WORK INSTRUCTION
I'd like the line containing "outline: wooden tabletop" and each line that follows, through the last line of the material, set down exactly as they are, and no others.

DATA
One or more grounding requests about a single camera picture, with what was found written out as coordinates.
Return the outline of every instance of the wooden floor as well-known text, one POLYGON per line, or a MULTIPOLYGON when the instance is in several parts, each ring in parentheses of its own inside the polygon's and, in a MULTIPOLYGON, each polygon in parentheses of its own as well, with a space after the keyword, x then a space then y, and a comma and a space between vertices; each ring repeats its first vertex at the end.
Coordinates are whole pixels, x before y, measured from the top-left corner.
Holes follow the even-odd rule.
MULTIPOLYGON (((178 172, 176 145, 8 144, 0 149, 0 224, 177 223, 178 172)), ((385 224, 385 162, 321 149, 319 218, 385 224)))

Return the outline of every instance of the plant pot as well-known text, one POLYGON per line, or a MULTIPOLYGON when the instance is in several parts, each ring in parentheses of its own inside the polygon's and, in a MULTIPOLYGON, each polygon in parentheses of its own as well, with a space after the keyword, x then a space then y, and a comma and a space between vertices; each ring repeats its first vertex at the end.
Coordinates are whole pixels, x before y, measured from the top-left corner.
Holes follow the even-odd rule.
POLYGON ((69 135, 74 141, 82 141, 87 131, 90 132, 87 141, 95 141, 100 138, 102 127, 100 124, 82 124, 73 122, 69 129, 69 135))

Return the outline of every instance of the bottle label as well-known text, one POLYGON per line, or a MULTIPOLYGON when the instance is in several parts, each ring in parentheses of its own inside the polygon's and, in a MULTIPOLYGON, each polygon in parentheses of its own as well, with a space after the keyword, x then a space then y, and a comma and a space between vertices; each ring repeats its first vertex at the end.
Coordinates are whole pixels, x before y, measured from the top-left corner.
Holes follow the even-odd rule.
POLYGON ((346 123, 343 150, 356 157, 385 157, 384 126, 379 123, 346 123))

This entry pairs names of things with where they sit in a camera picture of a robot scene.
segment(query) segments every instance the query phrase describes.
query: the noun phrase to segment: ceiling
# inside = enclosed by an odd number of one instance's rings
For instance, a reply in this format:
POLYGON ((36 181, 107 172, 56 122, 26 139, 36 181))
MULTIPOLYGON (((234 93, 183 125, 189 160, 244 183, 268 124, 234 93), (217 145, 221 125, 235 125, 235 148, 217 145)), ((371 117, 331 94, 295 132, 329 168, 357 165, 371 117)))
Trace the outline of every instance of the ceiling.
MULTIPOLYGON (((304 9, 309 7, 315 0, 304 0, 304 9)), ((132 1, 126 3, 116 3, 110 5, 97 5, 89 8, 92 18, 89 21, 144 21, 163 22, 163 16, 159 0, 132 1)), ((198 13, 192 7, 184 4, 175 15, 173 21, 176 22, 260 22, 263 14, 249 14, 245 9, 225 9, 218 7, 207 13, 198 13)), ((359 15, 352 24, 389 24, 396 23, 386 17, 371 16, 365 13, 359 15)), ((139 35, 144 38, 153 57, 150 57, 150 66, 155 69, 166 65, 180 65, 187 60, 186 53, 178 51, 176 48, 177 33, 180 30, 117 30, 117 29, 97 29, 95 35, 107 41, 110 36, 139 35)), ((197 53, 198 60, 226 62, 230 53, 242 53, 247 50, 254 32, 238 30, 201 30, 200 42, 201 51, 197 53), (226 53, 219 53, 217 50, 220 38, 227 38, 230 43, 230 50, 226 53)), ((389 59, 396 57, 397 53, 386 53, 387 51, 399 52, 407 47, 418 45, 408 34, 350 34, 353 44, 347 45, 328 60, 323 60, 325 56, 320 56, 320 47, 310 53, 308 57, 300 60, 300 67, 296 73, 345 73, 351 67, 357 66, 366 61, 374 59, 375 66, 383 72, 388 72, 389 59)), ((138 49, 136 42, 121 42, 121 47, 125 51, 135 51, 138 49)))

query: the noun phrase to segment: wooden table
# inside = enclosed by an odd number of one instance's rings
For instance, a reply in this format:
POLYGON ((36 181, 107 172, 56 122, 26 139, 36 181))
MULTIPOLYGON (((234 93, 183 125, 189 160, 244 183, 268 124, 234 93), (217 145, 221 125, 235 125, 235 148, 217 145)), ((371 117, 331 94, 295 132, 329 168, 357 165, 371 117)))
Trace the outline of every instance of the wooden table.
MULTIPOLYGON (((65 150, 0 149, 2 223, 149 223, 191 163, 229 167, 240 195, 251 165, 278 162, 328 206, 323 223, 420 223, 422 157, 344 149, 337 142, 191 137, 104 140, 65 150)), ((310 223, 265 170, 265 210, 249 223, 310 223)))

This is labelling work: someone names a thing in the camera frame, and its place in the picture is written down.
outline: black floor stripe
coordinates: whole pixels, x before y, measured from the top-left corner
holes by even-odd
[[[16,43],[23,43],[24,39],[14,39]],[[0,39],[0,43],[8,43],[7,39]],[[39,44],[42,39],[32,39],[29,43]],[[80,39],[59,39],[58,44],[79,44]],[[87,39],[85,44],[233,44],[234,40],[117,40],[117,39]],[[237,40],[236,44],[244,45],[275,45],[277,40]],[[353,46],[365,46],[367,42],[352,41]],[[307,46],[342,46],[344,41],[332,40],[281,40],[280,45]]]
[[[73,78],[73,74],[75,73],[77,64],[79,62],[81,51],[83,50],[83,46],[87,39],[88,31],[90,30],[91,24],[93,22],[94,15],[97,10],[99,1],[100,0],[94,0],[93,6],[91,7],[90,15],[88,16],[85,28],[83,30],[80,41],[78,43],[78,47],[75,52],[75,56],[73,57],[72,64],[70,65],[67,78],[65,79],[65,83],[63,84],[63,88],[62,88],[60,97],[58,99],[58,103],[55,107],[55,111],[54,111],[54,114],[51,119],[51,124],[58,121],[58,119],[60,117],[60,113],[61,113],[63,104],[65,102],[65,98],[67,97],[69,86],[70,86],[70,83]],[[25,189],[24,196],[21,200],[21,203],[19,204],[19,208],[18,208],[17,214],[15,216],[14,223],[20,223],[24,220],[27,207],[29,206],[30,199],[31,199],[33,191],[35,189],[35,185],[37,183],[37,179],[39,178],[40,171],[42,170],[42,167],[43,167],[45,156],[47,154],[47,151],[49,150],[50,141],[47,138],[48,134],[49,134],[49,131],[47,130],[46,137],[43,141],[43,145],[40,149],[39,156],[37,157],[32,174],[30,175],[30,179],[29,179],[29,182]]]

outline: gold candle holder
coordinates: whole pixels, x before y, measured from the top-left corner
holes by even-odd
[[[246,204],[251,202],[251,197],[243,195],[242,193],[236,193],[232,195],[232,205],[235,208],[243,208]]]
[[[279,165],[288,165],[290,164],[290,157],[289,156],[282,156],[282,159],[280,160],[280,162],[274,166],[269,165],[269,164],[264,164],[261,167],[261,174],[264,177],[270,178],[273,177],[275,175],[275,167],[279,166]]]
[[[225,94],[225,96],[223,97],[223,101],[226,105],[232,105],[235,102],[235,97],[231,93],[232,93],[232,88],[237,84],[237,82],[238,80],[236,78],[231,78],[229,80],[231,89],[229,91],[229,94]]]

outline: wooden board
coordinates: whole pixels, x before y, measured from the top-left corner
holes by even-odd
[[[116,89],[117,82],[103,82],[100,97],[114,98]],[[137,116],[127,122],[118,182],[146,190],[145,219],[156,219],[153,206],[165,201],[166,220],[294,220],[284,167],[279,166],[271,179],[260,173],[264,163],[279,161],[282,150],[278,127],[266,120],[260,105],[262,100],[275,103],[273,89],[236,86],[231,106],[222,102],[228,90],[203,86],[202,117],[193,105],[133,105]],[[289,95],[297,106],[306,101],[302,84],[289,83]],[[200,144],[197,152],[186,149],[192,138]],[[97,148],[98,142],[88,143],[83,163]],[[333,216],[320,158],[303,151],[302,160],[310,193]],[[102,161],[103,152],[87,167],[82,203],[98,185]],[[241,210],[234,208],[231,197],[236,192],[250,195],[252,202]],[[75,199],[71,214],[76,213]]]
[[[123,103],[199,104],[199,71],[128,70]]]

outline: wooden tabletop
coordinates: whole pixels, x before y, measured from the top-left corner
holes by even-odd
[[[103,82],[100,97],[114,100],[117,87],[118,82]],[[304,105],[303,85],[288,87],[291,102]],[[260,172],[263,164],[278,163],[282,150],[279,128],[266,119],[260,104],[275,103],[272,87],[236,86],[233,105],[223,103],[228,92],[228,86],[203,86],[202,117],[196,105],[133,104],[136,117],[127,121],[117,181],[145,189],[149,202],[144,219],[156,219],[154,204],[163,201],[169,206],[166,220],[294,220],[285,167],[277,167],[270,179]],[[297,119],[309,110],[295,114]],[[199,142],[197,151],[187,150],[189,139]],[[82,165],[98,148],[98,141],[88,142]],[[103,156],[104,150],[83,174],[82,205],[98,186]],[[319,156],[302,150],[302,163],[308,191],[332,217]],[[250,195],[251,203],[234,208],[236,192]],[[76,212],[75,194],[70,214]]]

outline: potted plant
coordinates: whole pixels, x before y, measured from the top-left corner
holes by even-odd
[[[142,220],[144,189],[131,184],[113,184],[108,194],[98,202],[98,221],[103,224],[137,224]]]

REPLY
outline: wooden tabletop
coordinates: whole pixels, x before y, measured from the top-left corner
holes by even-odd
[[[103,82],[100,97],[114,100],[117,87],[118,82]],[[304,105],[303,85],[288,87],[291,102]],[[260,172],[263,164],[278,163],[282,150],[279,128],[266,119],[260,104],[275,103],[272,87],[236,86],[233,105],[223,103],[228,92],[228,86],[203,86],[202,117],[196,105],[133,104],[136,117],[127,121],[117,181],[145,189],[149,202],[144,219],[156,219],[154,204],[163,201],[169,206],[166,220],[294,220],[285,167],[277,167],[270,179]],[[297,119],[309,110],[295,114]],[[199,142],[197,151],[187,150],[189,139]],[[82,165],[98,148],[98,141],[88,142]],[[103,156],[104,150],[83,174],[82,205],[98,186]],[[319,156],[302,150],[302,163],[308,191],[332,217]],[[250,195],[251,203],[234,208],[236,192]],[[76,212],[75,194],[70,214]]]

outline: potted plant
coordinates: whole pixels, x before y, measured from the top-left corner
holes by even-odd
[[[142,220],[144,189],[131,184],[113,184],[108,194],[98,202],[98,221],[103,224],[137,224]]]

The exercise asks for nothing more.